The most common problems include weight gain, excessive bleeding and pelvic infections as well as prolonged periods of infertility.

According to the Zimbabwe National Family Planning Council, current contraceptive use among married women in Zimbabwe in the reproductive age group runs at 60%, an increase of 12% from the 1998 record. The reproductive age group ranges between 15-49 years.

However, some women said they were experiencing prolonged conception periods after the use of contraceptives.

A Tynwald woman who identified herself as Tariro said for the past 14 years, she has failed to conceive despite the fact that she has not been on contraceptives.

“I have been to the gynaecologist and they say everything is normal,” said Tariro.

Ministry of Health and Child Welfare permanent secretary Gerald Gwinji says the ratio of rural-to-urban usage of contraceptives is 1:3 indicating that 55% of rural women use family planning methods compared to 70% of their urban counterparts.

The contraceptive ratio means that for every one rural woman there are three urban women who use contraceptives.

Gwinji says the most popular form of fertility control for women in the country are oral contraceptives and injectables.

Oral contraceptives are those taken by mouth, usually in the form of pills, and injectables also known as Depo Provera which are injections taken for various periods varying from three months to five years.

“Contraceptives are commonly used by women because they are provided for free in most public institutions and the high literacy level of women in Zimbabwe and high knowledge about family planning contributes to this usage,” he said.

He said women in the country use contraceptives because there are integrated and trained service providers that assist them to use contraceptives.

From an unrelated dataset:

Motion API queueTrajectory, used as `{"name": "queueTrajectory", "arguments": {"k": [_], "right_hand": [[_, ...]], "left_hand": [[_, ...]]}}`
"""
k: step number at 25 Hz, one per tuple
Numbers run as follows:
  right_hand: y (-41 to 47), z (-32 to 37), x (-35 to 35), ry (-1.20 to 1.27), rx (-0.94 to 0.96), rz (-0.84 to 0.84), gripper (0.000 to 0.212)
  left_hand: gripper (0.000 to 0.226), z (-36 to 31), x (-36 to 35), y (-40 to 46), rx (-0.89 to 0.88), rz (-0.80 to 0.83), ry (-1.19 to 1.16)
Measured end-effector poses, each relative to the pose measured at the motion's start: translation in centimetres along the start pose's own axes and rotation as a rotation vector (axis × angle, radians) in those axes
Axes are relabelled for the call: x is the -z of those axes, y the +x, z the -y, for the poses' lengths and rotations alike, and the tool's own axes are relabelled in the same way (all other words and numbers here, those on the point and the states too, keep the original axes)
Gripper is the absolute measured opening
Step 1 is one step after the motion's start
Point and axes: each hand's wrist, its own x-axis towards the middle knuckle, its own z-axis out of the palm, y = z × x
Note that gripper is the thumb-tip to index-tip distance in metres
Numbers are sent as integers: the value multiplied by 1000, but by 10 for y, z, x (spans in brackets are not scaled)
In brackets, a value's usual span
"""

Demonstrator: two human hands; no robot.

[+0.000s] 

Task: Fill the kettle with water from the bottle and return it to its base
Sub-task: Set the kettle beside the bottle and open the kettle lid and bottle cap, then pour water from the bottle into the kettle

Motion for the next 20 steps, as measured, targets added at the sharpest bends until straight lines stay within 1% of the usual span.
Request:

On claims that some contraceptives, especially hormonal contraceptives, cause infertility, Gwinji explained: “Some hormonal contraceptives may delay the return to normal menstrual cycle and fertility but do not cause failure to conceive. Hormonal contraceptives do not cause permanent infertility.”

He added that so far, the country has not recorded any incidents of permanent infertility due to the use of contraceptives.

Zimbabwe, he said, has a 13% unmet need for contraceptives.

According to a Safaids paper on reproductive health published last year, the unmet need for family planning has remained static at 13% over the past decade and there is need to rejuvenate family planning programmes in the country to reduce this figure.

“Women must be encouraged to present themselves for HIV testing before becoming pregnant and uptake of prevention of mother to child transmission services must be increased.

Insufficient attention is paid to adolescents’ sexuality, while at the same time a considerable number of maternal deaths occur in young women.

Maternal death refers to the death of a woman during child birth.

In Zimbabwe, pregnancy and child birth are some of the leading killers of women, with 725 women dying per 100 000 births while 25 children die in every 1 000 live births.

“A lot of young women and men continue to have unprotected sex without adequate information on contraception, sexuality and positive and responsible behaviour,” reads the paper in part.

A gender activist, Beatrice Tonhodzayi-Ngondo, said there are problems associated with the use of contraceptives, but there is still an unmet need for contraceptives by women across the country.

“We have created an unmet need for contraceptives for teenagers by saying they should abstain.

“No one should have children when they cannot afford to take care of them. Contraceptives should be rolled out to everyone who needs them,” Ngondo said.